1.3 Workflow - Docker-compose

We now have 2 different images - one for the backend and the other for the frontend. We want to run one container for each, so there will a total of two containers running. As we continue to develop the app, we will have more containers in our app stack. When we have to manage multiple containers at the same time, manually managing them can be painful and time-consuming. This is where docker-compose comes in to our rescue.

We can compose multiple container definitions into a single yaml file and run it in one go. Our docker-compose.yml looks like below. The complete source code is here:

  • Once the file is ready, run:

    • docker compose -f "docker-compose.yml" up -d --build

      • -f tag here means --file. Provide a file path after the tag.

      • up is the command to run docker-compose using the specified file.

      • -d is detached mode. The terminal in which you run docker-compose will be available for use again once the docker-compose up process is complete.

      • --build: build the image again in case the image for a container is not available or changes have been made to Dockerfiles.

The image below is the result of docker-compose up. The two containers for the backend and the frontend are running at the same time. The endpoint url also returns the correct Cruddur page.

Our Cruddur application at the frontend endpoint when the Frontend container is running.

In the Cruddur portal above:

  • The API delivers the mock data.

  • There are no functions in the frontend UI.

    • No buttons work because no feature has been implemented.

These are useful commands for docker-compose operations from now on.

  • docker compose -f "docker-compose.yml" up -d --build

  • docker compose -f "docker-compose.yml" down

This marks the end of our activity for the Week 1 live stream.

2. Discussion

Containers vs VMs (Virtual Machines)

Virtual Machine is a smart way to improve the use of your physical hardware resources. Some genius computer experts developed the concept and technologies from around 1960. Then about 20 years later, the container technology came into being. Both are technologies used to isolate environments, but how are they different?

  • VM: creates another whole computer inside your computer (which is the underlying host machine) using your computer's resources (memory, CPU, etc.). So this consume more resources of the host machine than containers do because every time a VM is created, it has to be equipped with everything including the OS (which is called a guest OS).

    • This could be pretty wasteful. If you travel to a different city or a country and stay there for a few nights, paying for a single room at a lodging is much cheaper and faster than renting the entire lodging service or building whole.

  • Container: the docker containers are just isolated environments, but without replicating the existing key resources repeatedly. It shares the host machine's OS, so it's much lighter and faster than the VM.

Docker containers (left) and VMs (right) both on a host machine

🍁 Containerising your application

Putting your app into a container offers the following benefits:

  • Portability: you can hand over your entire environment along with the configurations all set, so your team mates can jump in right away without going through the hassle of replicating your environment.
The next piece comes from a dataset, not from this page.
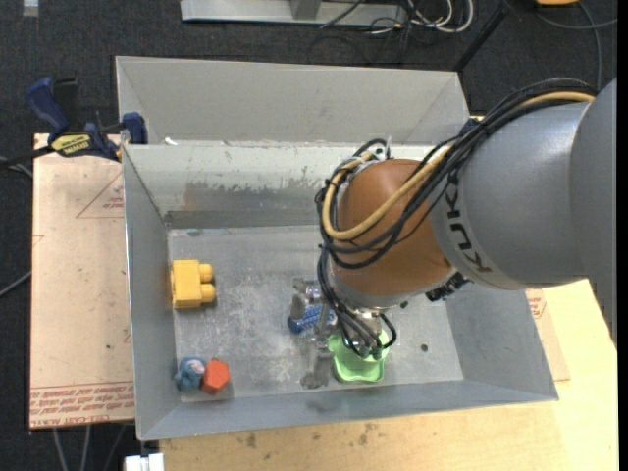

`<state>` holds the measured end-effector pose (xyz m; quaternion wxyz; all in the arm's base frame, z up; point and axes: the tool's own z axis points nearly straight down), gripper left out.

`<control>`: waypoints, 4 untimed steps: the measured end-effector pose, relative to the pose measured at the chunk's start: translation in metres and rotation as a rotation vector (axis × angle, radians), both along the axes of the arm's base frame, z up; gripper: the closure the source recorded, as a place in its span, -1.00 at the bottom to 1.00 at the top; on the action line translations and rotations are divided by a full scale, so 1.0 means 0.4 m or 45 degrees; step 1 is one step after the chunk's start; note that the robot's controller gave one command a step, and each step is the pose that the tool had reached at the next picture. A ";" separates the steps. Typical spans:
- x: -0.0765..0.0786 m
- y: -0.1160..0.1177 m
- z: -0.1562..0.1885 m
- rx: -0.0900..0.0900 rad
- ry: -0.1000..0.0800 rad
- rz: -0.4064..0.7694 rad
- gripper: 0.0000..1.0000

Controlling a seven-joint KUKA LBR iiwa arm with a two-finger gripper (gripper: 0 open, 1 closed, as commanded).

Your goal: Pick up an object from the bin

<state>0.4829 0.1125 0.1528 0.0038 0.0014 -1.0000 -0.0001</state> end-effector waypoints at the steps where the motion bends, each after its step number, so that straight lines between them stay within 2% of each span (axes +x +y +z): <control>1: 0.018 0.208 -0.125 0.005 -0.007 0.141 -1.00; 2: -0.004 0.354 -0.137 0.005 -0.010 0.010 -1.00; 3: -0.001 0.345 -0.137 0.002 -0.010 0.002 1.00; 4: 0.076 0.329 0.083 0.006 -0.023 0.035 1.00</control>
Offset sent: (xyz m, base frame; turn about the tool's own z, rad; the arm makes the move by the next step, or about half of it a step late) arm 0.0088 0.0786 -0.0476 -0.1018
  • Compatibility: dependencies such as Python libraries or Go packages, they get updated frequently. Let's say our project has a lot of dependencies and you forgot to specify the version for each dependency. Now it's our team mates' nightmare to deal with the version conflict to figure out which version of dependencies to install.

🍁 Guest instructors' insights

  • Edith: Makes testing easy - you can easily kill the container and start it over again, and again, and again.

  • James: as your team grows, the variety of dev environment will also grow - different OS, dependencies, if your app requires a compiler or not. Containerising the work environment reduces the pain stemming from dev env differences/incompatibilities

More on --rm

--rm is really convenient because the container always cleans up after themselves. However..:

  • sometimes we want to stop the docker container only without not removing it so we can rerun it and pick up something from it (such as logs).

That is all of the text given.